Extinction of Europe?

Extinction of Europe? January 6, 2009

The always-fascinating Spengler predicts the extinction of languages and peoples over the next two centuries:

“Half of the world’s languages will disappear by the end of the 21st century, and up to 90% by the end of the 22nd. The majority of these are spoken by a few hundred people each in the New Guinea highlands, and the rest scattered around the pockets of humanity left behind by the global economy. A small army of ethnologists is trying to record and analyze the thousands of languages that will fall silent forever during the next two or three generations . . . .

“It is not only the languages of primitive peoples that are endangered. Countries in which communism extirpated religion face catastrophic rates of population decline.
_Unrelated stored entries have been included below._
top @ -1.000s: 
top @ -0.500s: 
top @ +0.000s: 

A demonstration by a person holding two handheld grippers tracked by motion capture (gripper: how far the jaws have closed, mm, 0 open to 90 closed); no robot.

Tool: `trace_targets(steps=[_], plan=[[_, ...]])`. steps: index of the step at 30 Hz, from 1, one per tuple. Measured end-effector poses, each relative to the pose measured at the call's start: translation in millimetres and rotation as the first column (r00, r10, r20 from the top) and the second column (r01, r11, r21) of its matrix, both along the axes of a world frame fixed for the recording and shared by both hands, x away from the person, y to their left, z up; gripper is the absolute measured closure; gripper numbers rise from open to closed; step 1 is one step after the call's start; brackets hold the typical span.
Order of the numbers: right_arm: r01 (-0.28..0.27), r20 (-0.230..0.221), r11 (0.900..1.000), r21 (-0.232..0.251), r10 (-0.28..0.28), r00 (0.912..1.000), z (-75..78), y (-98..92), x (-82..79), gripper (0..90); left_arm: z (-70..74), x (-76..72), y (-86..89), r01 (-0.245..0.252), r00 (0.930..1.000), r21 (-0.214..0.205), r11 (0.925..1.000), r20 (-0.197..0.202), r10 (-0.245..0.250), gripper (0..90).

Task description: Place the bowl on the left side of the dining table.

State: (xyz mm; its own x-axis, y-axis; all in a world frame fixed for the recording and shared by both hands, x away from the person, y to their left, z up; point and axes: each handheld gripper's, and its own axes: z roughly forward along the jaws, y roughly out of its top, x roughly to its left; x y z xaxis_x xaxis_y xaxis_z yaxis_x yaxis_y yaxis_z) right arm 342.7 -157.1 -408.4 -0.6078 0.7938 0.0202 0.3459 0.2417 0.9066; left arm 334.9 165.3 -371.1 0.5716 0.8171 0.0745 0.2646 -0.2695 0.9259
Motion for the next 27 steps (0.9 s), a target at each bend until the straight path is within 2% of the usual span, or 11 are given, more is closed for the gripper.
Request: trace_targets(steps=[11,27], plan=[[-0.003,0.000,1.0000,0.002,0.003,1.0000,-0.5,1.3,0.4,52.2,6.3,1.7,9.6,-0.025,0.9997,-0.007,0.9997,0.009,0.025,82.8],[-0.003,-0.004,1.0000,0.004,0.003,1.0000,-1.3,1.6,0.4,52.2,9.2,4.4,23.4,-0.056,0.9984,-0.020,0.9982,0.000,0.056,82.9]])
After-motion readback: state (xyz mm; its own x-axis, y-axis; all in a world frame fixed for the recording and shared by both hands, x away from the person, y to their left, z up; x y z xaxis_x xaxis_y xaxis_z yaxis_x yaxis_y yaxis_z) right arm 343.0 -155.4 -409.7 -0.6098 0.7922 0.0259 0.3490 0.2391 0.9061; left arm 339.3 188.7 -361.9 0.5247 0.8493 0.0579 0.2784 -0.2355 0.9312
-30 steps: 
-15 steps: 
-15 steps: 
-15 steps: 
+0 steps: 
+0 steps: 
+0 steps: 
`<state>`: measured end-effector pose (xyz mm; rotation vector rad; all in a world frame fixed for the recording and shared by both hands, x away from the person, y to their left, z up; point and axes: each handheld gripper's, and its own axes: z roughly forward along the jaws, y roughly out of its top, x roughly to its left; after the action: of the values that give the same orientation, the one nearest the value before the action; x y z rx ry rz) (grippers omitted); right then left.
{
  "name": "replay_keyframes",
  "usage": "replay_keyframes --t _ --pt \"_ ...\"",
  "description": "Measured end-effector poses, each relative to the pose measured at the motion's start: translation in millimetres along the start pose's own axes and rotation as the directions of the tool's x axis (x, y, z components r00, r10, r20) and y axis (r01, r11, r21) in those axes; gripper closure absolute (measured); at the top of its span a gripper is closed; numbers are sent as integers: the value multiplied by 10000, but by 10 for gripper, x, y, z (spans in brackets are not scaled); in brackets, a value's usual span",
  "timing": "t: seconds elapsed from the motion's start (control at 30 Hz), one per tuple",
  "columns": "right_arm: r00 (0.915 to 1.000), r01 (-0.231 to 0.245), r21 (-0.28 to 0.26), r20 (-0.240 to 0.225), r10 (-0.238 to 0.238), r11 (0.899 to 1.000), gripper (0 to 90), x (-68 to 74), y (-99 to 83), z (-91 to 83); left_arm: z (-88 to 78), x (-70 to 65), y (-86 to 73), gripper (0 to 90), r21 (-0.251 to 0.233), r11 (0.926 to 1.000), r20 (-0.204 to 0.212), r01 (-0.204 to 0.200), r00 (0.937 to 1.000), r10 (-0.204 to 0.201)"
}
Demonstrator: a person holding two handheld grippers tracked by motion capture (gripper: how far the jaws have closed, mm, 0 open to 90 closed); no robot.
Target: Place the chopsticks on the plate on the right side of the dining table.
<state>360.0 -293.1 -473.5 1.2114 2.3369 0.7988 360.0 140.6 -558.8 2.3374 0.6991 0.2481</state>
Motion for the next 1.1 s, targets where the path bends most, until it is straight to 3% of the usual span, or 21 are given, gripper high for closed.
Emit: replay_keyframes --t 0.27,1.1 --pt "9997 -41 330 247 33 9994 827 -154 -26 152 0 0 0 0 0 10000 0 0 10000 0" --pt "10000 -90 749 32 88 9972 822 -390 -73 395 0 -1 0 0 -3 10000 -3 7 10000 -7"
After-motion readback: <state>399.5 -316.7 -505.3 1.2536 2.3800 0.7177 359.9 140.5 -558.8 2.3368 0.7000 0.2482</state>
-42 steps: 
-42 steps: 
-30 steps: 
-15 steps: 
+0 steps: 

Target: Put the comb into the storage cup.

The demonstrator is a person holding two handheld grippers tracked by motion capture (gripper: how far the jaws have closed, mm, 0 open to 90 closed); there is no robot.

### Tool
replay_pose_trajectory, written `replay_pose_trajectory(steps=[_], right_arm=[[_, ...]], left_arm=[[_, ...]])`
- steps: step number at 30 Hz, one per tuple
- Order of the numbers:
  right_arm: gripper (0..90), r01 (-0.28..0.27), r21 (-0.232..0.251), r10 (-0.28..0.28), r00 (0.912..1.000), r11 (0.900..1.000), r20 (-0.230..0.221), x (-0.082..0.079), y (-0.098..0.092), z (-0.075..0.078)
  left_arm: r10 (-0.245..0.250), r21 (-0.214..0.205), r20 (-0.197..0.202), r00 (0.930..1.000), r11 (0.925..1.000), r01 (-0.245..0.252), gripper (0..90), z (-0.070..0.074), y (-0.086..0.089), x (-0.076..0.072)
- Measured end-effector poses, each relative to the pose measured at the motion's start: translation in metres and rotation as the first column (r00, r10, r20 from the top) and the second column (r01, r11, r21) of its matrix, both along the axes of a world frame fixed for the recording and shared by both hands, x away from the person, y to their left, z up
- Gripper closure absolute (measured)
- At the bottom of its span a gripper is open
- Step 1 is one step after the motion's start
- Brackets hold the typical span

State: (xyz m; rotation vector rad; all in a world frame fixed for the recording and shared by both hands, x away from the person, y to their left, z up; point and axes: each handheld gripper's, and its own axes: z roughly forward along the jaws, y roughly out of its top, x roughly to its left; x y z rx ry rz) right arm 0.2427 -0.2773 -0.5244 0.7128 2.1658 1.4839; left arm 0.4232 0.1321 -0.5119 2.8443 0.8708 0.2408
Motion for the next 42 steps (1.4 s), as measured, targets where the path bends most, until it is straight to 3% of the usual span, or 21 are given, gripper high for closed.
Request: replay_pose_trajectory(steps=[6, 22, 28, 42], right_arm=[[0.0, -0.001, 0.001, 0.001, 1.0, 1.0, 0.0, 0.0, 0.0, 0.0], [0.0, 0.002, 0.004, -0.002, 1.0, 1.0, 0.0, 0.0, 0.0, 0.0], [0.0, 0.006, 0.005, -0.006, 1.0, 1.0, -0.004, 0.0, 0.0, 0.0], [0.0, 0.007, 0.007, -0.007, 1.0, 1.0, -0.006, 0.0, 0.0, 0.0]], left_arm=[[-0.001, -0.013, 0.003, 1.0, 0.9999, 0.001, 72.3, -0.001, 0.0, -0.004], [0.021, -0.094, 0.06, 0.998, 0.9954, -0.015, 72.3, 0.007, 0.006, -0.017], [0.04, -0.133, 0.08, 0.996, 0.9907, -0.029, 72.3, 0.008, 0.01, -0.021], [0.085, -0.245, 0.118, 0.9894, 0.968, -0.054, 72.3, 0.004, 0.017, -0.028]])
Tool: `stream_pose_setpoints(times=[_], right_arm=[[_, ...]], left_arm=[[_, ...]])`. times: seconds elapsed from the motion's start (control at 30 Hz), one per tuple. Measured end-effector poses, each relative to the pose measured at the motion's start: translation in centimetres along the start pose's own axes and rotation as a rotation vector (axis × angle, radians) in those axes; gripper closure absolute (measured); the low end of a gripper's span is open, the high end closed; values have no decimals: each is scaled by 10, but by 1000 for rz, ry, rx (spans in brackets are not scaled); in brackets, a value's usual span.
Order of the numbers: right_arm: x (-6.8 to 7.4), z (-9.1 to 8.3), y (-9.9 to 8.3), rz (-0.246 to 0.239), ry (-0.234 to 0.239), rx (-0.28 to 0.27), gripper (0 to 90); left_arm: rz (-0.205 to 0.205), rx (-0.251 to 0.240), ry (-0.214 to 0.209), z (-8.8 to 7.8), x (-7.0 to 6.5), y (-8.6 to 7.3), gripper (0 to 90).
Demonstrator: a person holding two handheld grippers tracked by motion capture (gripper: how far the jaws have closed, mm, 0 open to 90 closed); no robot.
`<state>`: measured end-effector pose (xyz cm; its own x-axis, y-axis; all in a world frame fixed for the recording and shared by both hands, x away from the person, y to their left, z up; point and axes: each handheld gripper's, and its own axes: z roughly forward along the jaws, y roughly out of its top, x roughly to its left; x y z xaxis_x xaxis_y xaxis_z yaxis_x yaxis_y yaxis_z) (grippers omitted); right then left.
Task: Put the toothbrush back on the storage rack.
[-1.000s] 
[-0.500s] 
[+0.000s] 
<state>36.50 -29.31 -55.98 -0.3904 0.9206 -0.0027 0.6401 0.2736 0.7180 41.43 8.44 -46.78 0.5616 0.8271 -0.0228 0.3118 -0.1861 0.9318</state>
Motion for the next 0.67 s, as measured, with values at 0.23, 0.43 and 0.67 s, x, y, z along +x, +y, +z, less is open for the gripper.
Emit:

A century from now, a geriatric remnant may be the only speakers of Latvian, Estonian, Lithuanian, Ukrainian, Georgian and other secondary but significant Western languages. Several countries that once formed part of the Soviet Union are projected to lose almost half of their total population by the middle of the present century, including Ukraine, Georgia, Moldova and the Baltic states – and Russia itself is not far behind. For that matter, half of Japan’s population will be older than 60 by mid-century.”

Then the kicker: “Europe is at peace for the first time in its history, such that the bestselling book on current European history is James Sheehan’s, Where Have All the Soldiers Gone? A better question is: ‘Where have all the Europeans gone?’ Europe is at peace but not secure, for most European nations have birthrates so low that they will lose economic viability within the next 50 to 100 years.

“Wealthy Europe stands on the same side of a global divide with the endangered peoples of the New Guinea highlands and the disappearing languages of the Siberian taiga. Europe is ill at ease over the attenuation of its culture in the face of mass immigration from the Middle East and Africa, an immigration that the Old World requires to replace its own declining ranks, but that threatens to destroy its identity. Radical Islam would be a minor footnote if not for the possibility that Europe may be ruled by a Muslim majority a century hence, and that the Islamicization of Europe may give new impulse to a religion that elsewhere is immured in economic backwardness.”